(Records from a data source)
◇ ◇ ◇ ◇ ◇ ◇ ◇

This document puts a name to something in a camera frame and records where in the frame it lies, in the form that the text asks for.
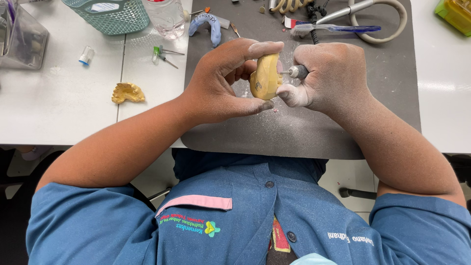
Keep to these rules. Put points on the person's left hand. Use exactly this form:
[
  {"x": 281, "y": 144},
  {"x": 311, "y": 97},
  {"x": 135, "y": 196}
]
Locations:
[{"x": 213, "y": 81}]

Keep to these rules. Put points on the person's right hand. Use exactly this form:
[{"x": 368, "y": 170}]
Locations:
[{"x": 338, "y": 77}]

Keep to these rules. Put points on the grey rotary handpiece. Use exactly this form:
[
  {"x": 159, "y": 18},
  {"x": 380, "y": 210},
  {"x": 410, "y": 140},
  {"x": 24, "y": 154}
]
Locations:
[{"x": 298, "y": 71}]

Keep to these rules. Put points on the yellow dental cast with wax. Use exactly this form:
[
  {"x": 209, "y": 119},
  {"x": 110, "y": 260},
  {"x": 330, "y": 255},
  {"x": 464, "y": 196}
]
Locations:
[{"x": 265, "y": 79}]

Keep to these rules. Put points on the metal bur with grey head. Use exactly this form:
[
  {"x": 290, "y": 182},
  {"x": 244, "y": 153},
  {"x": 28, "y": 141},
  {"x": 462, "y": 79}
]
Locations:
[
  {"x": 168, "y": 62},
  {"x": 171, "y": 51}
]

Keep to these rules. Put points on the blue clear toothbrush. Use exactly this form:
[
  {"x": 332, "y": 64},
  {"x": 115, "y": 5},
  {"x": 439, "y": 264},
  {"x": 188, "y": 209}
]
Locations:
[{"x": 331, "y": 28}]

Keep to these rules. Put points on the blue horseshoe impression piece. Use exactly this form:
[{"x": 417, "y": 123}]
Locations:
[{"x": 215, "y": 31}]

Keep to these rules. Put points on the green bur holder tube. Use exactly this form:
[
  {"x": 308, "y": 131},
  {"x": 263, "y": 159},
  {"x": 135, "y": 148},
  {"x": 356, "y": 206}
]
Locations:
[{"x": 156, "y": 55}]

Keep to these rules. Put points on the silver metal handpiece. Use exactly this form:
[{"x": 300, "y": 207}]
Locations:
[{"x": 346, "y": 11}]

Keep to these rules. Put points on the orange-tipped thin tool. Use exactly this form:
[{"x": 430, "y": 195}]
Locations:
[{"x": 197, "y": 13}]

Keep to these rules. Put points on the red and white brush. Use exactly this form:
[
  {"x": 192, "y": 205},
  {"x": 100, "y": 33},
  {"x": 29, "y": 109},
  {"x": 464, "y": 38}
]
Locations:
[{"x": 292, "y": 22}]

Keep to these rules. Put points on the clear plastic bottle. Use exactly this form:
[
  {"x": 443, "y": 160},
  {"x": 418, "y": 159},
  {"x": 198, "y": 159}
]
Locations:
[{"x": 167, "y": 20}]

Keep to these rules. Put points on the grey work mat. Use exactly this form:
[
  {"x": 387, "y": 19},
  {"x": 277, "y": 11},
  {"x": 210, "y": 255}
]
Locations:
[{"x": 279, "y": 136}]

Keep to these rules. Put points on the yellow plaster dental cast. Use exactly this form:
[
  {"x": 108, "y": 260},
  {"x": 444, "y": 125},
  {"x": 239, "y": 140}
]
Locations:
[{"x": 127, "y": 94}]

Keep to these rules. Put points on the teal plastic basket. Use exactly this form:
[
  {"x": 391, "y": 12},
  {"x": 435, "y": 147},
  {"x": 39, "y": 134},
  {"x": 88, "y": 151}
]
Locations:
[{"x": 110, "y": 18}]

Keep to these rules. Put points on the small clear blue-capped vial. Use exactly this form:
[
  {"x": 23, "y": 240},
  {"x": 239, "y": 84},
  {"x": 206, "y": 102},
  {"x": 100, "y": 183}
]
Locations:
[{"x": 86, "y": 56}]

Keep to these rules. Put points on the yellow-green plastic box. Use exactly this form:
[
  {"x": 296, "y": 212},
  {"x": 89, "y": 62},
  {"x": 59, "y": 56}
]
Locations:
[{"x": 456, "y": 14}]

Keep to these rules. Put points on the person's blue shirt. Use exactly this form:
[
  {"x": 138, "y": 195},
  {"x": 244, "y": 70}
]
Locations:
[{"x": 235, "y": 221}]

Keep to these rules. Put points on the light blue face mask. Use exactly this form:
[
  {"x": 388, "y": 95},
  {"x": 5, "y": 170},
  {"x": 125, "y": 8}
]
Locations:
[{"x": 312, "y": 259}]

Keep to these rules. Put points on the clear plastic container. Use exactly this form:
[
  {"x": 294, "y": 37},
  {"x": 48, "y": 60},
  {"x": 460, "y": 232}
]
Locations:
[{"x": 22, "y": 40}]

◇ ◇ ◇ ◇ ◇ ◇ ◇

- _Task brief_
Write out every entry above exactly as it stands, minus the pictures.

- _Exercise output_
This document puts a name to something in a camera frame and records where in the frame it lies, in the form that the text asks for.
Keep to these rules. Put points on the person's left hand. Use exactly this form:
[
  {"x": 281, "y": 144},
  {"x": 311, "y": 97},
  {"x": 135, "y": 196}
]
Locations:
[{"x": 213, "y": 81}]

Keep to these rules. Put points on the person's right hand. Use exactly this form:
[{"x": 368, "y": 170}]
Locations:
[{"x": 338, "y": 77}]

Keep to these rules. Put points on the grey rotary handpiece. Use exactly this form:
[
  {"x": 159, "y": 18},
  {"x": 380, "y": 210},
  {"x": 410, "y": 140},
  {"x": 24, "y": 154}
]
Locations:
[{"x": 298, "y": 71}]

Keep to these rules. Put points on the yellow dental cast with wax. Use exactly this form:
[
  {"x": 209, "y": 119},
  {"x": 110, "y": 260},
  {"x": 330, "y": 255},
  {"x": 464, "y": 196}
]
Locations:
[{"x": 265, "y": 79}]

Keep to these rules. Put points on the metal bur with grey head. Use exactly this form:
[
  {"x": 290, "y": 182},
  {"x": 244, "y": 153},
  {"x": 28, "y": 141},
  {"x": 462, "y": 79}
]
Locations:
[
  {"x": 168, "y": 62},
  {"x": 171, "y": 51}
]

Keep to these rules. Put points on the blue clear toothbrush. Use exactly this form:
[
  {"x": 332, "y": 64},
  {"x": 115, "y": 5},
  {"x": 439, "y": 264},
  {"x": 188, "y": 209}
]
Locations:
[{"x": 331, "y": 28}]

Keep to these rules. Put points on the blue horseshoe impression piece. Use exactly this form:
[{"x": 417, "y": 123}]
Locations:
[{"x": 215, "y": 31}]

Keep to these rules. Put points on the green bur holder tube. Use exactly this form:
[
  {"x": 308, "y": 131},
  {"x": 263, "y": 159},
  {"x": 135, "y": 148},
  {"x": 356, "y": 206}
]
Locations:
[{"x": 156, "y": 55}]

Keep to these rules. Put points on the silver metal handpiece. Use exactly this form:
[{"x": 300, "y": 207}]
Locations:
[{"x": 346, "y": 11}]

Keep to these rules. Put points on the orange-tipped thin tool. Use exactly this form:
[{"x": 430, "y": 195}]
Locations:
[{"x": 197, "y": 13}]

Keep to these rules. Put points on the red and white brush. Use exactly this form:
[
  {"x": 192, "y": 205},
  {"x": 100, "y": 33},
  {"x": 29, "y": 109},
  {"x": 464, "y": 38}
]
Locations:
[{"x": 292, "y": 22}]

Keep to these rules. Put points on the clear plastic bottle. Use exactly this form:
[
  {"x": 443, "y": 160},
  {"x": 418, "y": 159},
  {"x": 198, "y": 159}
]
Locations:
[{"x": 167, "y": 20}]

Keep to these rules. Put points on the grey work mat. Use exactly this form:
[
  {"x": 387, "y": 19},
  {"x": 277, "y": 11},
  {"x": 210, "y": 255}
]
Locations:
[{"x": 279, "y": 136}]

Keep to these rules. Put points on the yellow plaster dental cast. Use exactly this form:
[
  {"x": 108, "y": 260},
  {"x": 444, "y": 125},
  {"x": 239, "y": 140}
]
Locations:
[{"x": 127, "y": 94}]

Keep to these rules. Put points on the teal plastic basket. Use exactly this form:
[
  {"x": 391, "y": 12},
  {"x": 435, "y": 147},
  {"x": 39, "y": 134},
  {"x": 88, "y": 151}
]
Locations:
[{"x": 110, "y": 18}]

Keep to these rules. Put points on the small clear blue-capped vial. Use exactly this form:
[
  {"x": 23, "y": 240},
  {"x": 239, "y": 84},
  {"x": 206, "y": 102},
  {"x": 100, "y": 183}
]
Locations:
[{"x": 86, "y": 56}]

Keep to these rules. Put points on the yellow-green plastic box. Use exactly this form:
[
  {"x": 296, "y": 212},
  {"x": 89, "y": 62},
  {"x": 59, "y": 56}
]
Locations:
[{"x": 456, "y": 14}]

Keep to these rules. Put points on the person's blue shirt. Use exactly this form:
[
  {"x": 138, "y": 195},
  {"x": 244, "y": 70}
]
Locations:
[{"x": 235, "y": 221}]

Keep to these rules. Put points on the light blue face mask. Use exactly this form:
[
  {"x": 388, "y": 95},
  {"x": 5, "y": 170},
  {"x": 125, "y": 8}
]
Locations:
[{"x": 312, "y": 259}]

Keep to these rules. Put points on the clear plastic container. Use exactly this form:
[
  {"x": 294, "y": 37},
  {"x": 48, "y": 60},
  {"x": 460, "y": 232}
]
Locations:
[{"x": 22, "y": 40}]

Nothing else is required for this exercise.